Empowering neighborhood godmothers to sustain the achievements of the CO VI D project – Senegal

Even if the “bajenu gox” have been successful in their communities and have managed to have a real impact on maternal and infant mortality at national level, they are gradually turning away from their mission due to the lack of remuneration and the constant demand for their services, which prevents them from undertaking a parallel economic activity. In implementing this project, we felt it was important to promote the leadership of these women to ensure that our achievements would be sustained.
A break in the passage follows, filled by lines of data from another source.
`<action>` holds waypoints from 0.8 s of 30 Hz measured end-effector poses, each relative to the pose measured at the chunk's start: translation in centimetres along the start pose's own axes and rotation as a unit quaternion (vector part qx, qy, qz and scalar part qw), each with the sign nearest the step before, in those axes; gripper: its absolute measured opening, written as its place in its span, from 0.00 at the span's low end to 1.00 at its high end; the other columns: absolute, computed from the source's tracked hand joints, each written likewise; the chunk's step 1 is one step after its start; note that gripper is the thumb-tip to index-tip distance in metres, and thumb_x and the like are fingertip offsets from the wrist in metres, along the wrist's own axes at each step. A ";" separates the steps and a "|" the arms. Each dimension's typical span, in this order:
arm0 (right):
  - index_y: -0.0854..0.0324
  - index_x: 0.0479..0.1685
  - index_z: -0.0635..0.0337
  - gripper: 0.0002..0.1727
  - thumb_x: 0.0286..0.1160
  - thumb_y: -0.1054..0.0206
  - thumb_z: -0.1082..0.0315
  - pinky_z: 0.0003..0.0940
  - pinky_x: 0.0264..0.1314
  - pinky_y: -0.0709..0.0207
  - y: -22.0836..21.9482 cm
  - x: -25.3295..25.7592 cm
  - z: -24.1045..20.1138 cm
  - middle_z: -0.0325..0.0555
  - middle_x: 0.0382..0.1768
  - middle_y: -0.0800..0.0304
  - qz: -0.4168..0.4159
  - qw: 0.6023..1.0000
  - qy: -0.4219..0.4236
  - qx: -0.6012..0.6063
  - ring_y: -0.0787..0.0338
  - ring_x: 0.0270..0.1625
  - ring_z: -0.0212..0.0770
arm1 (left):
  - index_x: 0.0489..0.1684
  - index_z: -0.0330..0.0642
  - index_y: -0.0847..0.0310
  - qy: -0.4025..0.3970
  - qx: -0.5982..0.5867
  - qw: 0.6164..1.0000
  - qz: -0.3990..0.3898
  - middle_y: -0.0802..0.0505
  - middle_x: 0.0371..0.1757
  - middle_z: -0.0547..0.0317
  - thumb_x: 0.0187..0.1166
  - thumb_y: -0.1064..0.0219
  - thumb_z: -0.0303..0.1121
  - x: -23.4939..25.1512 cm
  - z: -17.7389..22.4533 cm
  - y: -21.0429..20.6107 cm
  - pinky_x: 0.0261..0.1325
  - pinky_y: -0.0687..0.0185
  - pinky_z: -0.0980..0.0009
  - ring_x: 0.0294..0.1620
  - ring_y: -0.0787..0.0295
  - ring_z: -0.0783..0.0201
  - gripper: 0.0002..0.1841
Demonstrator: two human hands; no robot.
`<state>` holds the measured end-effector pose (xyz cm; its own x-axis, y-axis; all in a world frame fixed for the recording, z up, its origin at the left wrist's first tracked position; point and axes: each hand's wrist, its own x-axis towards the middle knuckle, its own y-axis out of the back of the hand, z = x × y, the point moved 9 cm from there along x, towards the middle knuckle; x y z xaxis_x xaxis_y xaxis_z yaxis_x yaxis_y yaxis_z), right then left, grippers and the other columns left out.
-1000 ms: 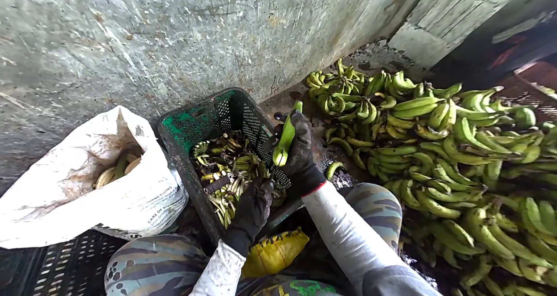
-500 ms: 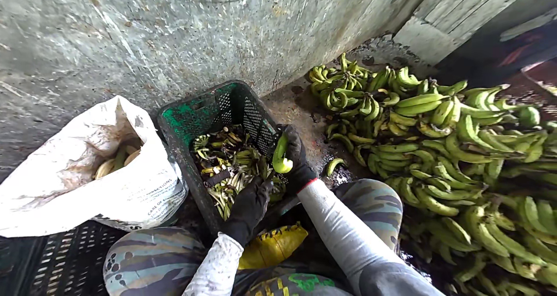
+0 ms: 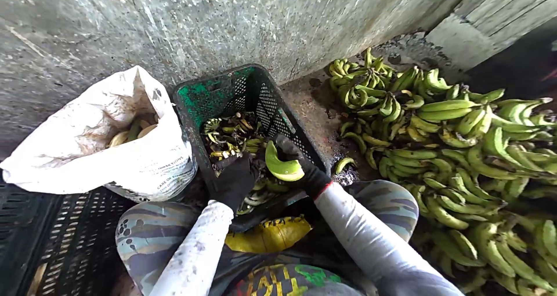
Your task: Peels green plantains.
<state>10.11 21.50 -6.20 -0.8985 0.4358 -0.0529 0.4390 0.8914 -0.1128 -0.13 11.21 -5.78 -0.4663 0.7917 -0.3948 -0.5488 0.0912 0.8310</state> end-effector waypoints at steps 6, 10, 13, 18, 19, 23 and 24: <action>0.18 0.50 0.53 0.18 0.85 0.46 0.51 0.27 0.30 0.13 -4.7 -0.9 -0.5 0.41 0.31 0.10 -0.192 0.939 -0.280 0.058 0.11 0.27 0.33 | 0.64 0.47 0.21 -0.011 -0.025 0.999 0.046 0.08 0.51 0.45 0.90 0.48 0.55 2.3 -3.5 1.8 0.52 0.16 0.38 0.52 0.09 0.42 0.23; 0.20 0.61 0.54 0.17 0.81 0.34 0.55 0.27 0.44 0.15 -7.7 1.8 -4.6 0.36 0.39 0.11 -0.140 0.939 -0.275 -0.151 0.12 0.38 0.28 | 0.68 0.43 0.20 0.096 -0.127 0.987 0.032 0.09 0.57 0.39 0.85 0.39 0.46 2.3 -7.1 1.6 0.62 0.20 0.35 0.60 0.11 0.39 0.21; 0.28 0.73 0.56 0.26 0.81 0.34 0.53 0.36 0.49 0.13 -10.8 8.8 -8.0 0.45 0.47 0.10 -0.036 0.979 -0.147 -0.139 0.10 0.44 0.36 | 0.68 0.40 0.18 0.078 -0.129 0.988 -0.034 0.10 0.63 0.40 0.89 0.45 0.49 0.9 -4.7 1.0 0.70 0.24 0.39 0.68 0.15 0.42 0.24; 0.30 0.74 0.54 0.25 0.91 0.51 0.48 0.36 0.40 0.16 -19.1 17.8 -13.4 0.49 0.50 0.13 -0.088 0.995 -0.040 -0.006 0.12 0.43 0.40 | 0.80 0.45 0.26 0.079 -0.170 0.981 -0.059 0.11 0.66 0.41 0.91 0.56 0.60 1.6 -4.5 -0.1 0.71 0.24 0.41 0.69 0.15 0.43 0.33; 0.31 0.77 0.51 0.27 0.91 0.51 0.45 0.32 0.36 0.20 -19.6 18.3 -13.7 0.49 0.53 0.14 -0.106 0.992 -0.066 -0.002 0.13 0.43 0.39 | 0.79 0.47 0.24 0.083 -0.175 0.980 -0.048 0.10 0.65 0.42 0.91 0.55 0.60 1.7 -5.0 0.1 0.70 0.23 0.41 0.67 0.14 0.44 0.32; 0.30 0.74 0.50 0.21 0.93 0.52 0.50 0.28 0.35 0.20 -12.8 19.6 -14.5 0.42 0.50 0.16 -0.009 0.996 -0.041 -0.079 0.14 0.40 0.34 | 0.65 0.45 0.17 0.071 -0.179 0.981 -0.005 0.07 0.52 0.42 0.89 0.47 0.54 1.2 -6.2 0.7 0.58 0.18 0.36 0.56 0.09 0.42 0.25; 0.29 0.76 0.52 0.23 0.92 0.50 0.51 0.30 0.41 0.18 -9.4 19.4 -13.6 0.43 0.53 0.15 0.046 0.988 -0.040 -0.140 0.13 0.45 0.34 | 0.63 0.45 0.17 0.071 -0.186 0.980 -0.004 0.08 0.50 0.42 0.88 0.47 0.57 0.9 -6.2 0.9 0.55 0.18 0.36 0.53 0.10 0.42 0.26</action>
<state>-11.45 23.25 7.35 -0.8476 0.5148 -0.1290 0.4916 0.8531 0.1746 -5.35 8.26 -7.83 -0.5377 0.6976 -0.4735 -0.7557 -0.1496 0.6377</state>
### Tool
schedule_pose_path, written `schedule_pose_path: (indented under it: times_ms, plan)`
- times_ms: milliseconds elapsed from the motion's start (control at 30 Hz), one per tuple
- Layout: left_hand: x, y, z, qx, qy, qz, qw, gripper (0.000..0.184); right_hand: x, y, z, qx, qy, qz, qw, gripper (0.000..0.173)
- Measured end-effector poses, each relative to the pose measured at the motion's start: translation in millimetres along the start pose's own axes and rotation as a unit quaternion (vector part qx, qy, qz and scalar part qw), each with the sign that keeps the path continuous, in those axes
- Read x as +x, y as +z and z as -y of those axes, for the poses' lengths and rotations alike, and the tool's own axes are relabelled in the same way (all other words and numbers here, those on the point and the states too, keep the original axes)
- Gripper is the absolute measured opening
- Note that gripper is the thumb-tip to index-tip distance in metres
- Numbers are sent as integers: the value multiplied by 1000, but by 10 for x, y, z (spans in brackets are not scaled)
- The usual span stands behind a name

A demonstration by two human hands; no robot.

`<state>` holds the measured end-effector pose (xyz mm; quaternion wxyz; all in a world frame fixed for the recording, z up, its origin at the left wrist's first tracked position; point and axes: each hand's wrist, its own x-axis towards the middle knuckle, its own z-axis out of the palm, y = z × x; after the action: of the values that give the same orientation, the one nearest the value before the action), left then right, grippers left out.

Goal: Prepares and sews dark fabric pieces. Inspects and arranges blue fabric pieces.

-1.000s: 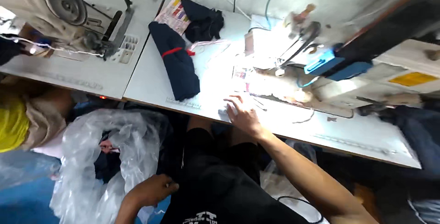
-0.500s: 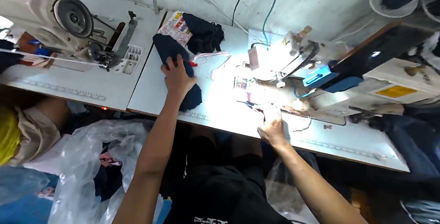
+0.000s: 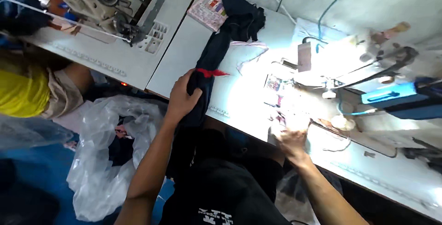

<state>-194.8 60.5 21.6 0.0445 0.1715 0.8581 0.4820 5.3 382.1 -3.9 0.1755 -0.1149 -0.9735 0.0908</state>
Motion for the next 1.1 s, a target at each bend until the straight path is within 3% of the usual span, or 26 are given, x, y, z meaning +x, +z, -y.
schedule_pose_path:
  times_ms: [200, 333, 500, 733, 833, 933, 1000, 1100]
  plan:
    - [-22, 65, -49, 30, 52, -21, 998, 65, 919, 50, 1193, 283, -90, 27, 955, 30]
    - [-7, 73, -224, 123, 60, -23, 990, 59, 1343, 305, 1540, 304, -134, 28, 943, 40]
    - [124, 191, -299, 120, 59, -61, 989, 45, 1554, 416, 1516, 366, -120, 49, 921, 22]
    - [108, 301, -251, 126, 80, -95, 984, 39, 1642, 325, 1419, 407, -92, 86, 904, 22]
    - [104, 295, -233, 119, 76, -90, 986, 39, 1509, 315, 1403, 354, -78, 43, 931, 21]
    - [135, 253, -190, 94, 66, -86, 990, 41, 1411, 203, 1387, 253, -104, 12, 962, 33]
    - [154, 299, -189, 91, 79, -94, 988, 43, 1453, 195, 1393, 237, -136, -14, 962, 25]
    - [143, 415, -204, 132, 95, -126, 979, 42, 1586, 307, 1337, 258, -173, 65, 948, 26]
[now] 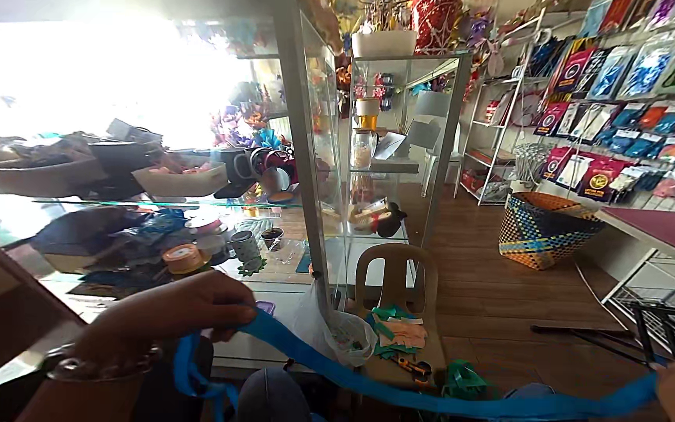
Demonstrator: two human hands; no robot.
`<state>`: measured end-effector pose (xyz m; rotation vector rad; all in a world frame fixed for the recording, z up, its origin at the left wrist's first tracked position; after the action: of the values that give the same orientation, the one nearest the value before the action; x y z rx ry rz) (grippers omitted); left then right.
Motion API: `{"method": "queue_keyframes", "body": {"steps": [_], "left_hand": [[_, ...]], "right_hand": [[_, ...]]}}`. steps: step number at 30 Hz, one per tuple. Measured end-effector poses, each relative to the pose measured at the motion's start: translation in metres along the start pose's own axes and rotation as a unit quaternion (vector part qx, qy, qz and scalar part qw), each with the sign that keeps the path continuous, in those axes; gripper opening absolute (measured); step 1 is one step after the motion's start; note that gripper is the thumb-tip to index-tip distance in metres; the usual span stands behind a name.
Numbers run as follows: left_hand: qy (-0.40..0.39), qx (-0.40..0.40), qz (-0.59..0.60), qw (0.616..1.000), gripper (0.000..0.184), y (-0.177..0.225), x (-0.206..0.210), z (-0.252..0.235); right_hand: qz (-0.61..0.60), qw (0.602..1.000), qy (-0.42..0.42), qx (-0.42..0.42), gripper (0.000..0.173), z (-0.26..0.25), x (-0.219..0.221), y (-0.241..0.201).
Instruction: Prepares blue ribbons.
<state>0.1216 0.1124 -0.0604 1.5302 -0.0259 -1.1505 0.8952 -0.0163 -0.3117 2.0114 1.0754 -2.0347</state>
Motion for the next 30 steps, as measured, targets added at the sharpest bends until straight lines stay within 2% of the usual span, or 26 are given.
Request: {"method": "queue_keyframes", "body": {"steps": [2, 5, 8, 11, 14, 15, 17, 18, 19, 20, 21, 22, 25, 26, 30], "left_hand": [[-0.028, 0.038, -0.054, 0.997, 0.019, 0.02, 0.03, -0.015], [-0.061, 0.104, -0.112, 0.986, 0.025, 0.062, 0.082, -0.03], [-0.082, 0.18, -0.116, 0.973, 0.025, 0.091, 0.127, -0.04], [-0.085, 0.213, -0.146, 0.962, 0.025, 0.1, 0.159, -0.049], [-0.078, 0.179, -0.191, 0.962, 0.027, 0.09, 0.178, -0.056], [-0.083, 0.163, -0.204, 0.962, 0.027, 0.086, 0.181, -0.058], [-0.104, 0.131, -0.222, 0.961, 0.027, 0.077, 0.184, -0.06], [-0.114, 0.119, -0.229, 0.959, 0.027, 0.074, 0.184, -0.062], [-0.125, 0.11, -0.234, 0.958, 0.027, 0.072, 0.184, -0.064], [-0.134, 0.109, -0.237, 0.956, 0.027, 0.071, 0.185, -0.067], [-0.145, 0.108, -0.237, 0.955, 0.027, 0.071, 0.187, -0.069], [-0.154, 0.112, -0.237, 0.953, 0.027, 0.072, 0.19, -0.072], [-0.174, 0.144, -0.226, 0.948, 0.027, 0.083, 0.199, -0.073], [-0.18, 0.154, -0.219, 0.946, 0.026, 0.086, 0.2, -0.071], [-0.19, 0.176, -0.197, 0.946, 0.026, 0.095, 0.194, -0.054]], "right_hand": [[-0.054, 0.991, 0.007, -0.121, 0.038, 0.01, -0.001, -0.06], [-0.133, 0.95, -0.025, -0.281, 0.035, 0.07, -0.003, -0.164], [-0.159, 0.894, -0.145, -0.393, 0.031, 0.159, 0.026, -0.242], [-0.112, 0.827, -0.285, -0.472, 0.03, 0.259, 0.071, -0.273], [0.013, 0.737, -0.436, -0.516, 0.031, 0.331, 0.119, -0.261], [0.056, 0.699, -0.483, -0.524, 0.037, 0.345, 0.13, -0.253], [0.064, 0.649, -0.536, -0.536, 0.076, 0.356, 0.131, -0.245], [0.045, 0.65, -0.534, -0.539, 0.095, 0.355, 0.119, -0.248], [-0.004, 0.658, -0.515, -0.549, 0.107, 0.353, 0.099, -0.258], [-0.081, 0.66, -0.486, -0.567, 0.109, 0.352, 0.071, -0.271], [-0.171, 0.648, -0.461, -0.582, 0.105, 0.355, 0.04, -0.286], [-0.262, 0.618, -0.459, -0.582, 0.097, 0.361, 0.01, -0.299], [-0.475, 0.452, -0.532, -0.536, 0.08, 0.387, -0.043, -0.324], [-0.501, 0.42, -0.551, -0.518, 0.077, 0.395, -0.05, -0.329], [-0.53, 0.354, -0.621, -0.457, 0.047, 0.411, -0.037, -0.339]]}}
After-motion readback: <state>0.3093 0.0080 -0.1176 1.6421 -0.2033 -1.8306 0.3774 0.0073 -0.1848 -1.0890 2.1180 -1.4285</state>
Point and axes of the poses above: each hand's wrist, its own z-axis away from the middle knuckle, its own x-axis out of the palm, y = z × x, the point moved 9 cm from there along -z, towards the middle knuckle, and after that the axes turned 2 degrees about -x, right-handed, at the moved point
In addition to the training they received in communication and information systems, the 133 godmothers were formed into “Saving for Change” (EPC) groups, a microfinance mechanism deployed by Oxfam in Senegal since 2006 to strengthen women’s economic and financial empowerment, based on the tontine model, a collective, rotating savings system where everyone contributes and receives the amount collected in turn. This enables traditionally marginalized groups such as women to overcome the difficulties of accessing bank loans, whose interest rates are extremely dissuasive. The inclusion of the EPC groups formed by the “bajenu gox” in the mapping of small economic units supported by Oxfam and its partners will enable them to benefit from a package of organizational strengthening activities that will ultimately help them to set up income-generating activities.